# Options? External Filter 100-150L tanks



## skinz180189 (10 Oct 2009)

I'm looking for a 100-150 litre tank, and want to get some ideas for filtration whilst on the look out for a tank. This time I want to go external filter, it needs to be quiet as it's in my bedroom, and reasonably cheap. I'd like to spend no more than Â£50/60 if possible (don't mind second hand so that opens some options up). Any thoughts? I looked at Eheims on ebay but none seem to fit too well budget wise ATM.


----------



## Garuf (10 Oct 2009)

I personally would get a 3foot tank as everything will be proportionately cheaper. If you're in the 100=150 ball park then you're aiming for 10times as a minimum this would be 1000lph-1500lph but more would be better, ideally two or 3 times that figure. I believe the supafish externals are good for their money but I've never had any experience with one.


----------



## jonnyjr (10 Oct 2009)

Got 2 of these my self, work very well, especially at this price.

http://cityaquaticscardiff.co.uk/store/ ... ucts_id=49


----------



## skinz180189 (10 Oct 2009)

Garuf said:
			
		

> I personally would get a 3foot tank as everything will be proportionately cheaper. If you're in the 100=150 ball park then you're aiming for 10times as a minimum this would be 1000lph-1500lph but more would be better, ideally two or 3 times that figure. I believe the supafish externals are good for their money but I've never had any experience with one.

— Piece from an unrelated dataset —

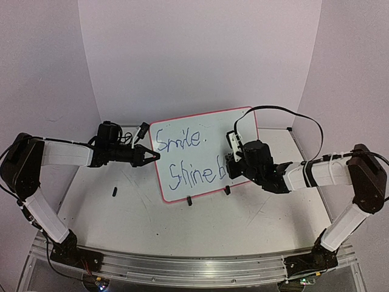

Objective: Write a sentence on the whiteboard

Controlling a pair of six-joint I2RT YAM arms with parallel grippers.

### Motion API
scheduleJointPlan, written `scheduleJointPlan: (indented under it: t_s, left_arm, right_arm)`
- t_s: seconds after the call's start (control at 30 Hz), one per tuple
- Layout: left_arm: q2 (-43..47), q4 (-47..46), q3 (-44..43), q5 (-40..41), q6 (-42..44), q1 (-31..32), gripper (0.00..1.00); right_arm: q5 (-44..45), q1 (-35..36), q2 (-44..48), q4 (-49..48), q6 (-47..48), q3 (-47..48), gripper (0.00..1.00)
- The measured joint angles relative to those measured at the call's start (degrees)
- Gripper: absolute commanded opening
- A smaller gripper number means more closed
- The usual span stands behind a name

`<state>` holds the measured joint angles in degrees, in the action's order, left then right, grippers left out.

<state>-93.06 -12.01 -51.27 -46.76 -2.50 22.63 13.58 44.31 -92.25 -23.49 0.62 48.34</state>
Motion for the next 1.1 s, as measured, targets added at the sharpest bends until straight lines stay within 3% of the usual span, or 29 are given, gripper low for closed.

3 foot isn't much of a difference from my 2ft 60L though. I really would like to double the 60L in size as I plan to scrap the 60 & 40L altogether. Plus a 4 foot would fit just nicely where my 60L is lol.


----------



## Garuf (10 Oct 2009)

Hmm that might be true but even an 80cm is a lot more thank than a 60cm, especially in terms of maintenance, when I was running my 45cm tank I could do a water change trim and general tidy in less than an hour, for my 60cm the whole exercise took on average an hour and a half.


----------



## skinz180189 (10 Oct 2009)

Garuf said:
			
		

> Hmm that might be true but even an 80cm is a lot more thank than a 60cm, especially in terms of maintenance, when I was running my 45cm tank I could do a water change trim and general tidy in less than an hour, for my 60cm the whole exercise took on average an hour and a half.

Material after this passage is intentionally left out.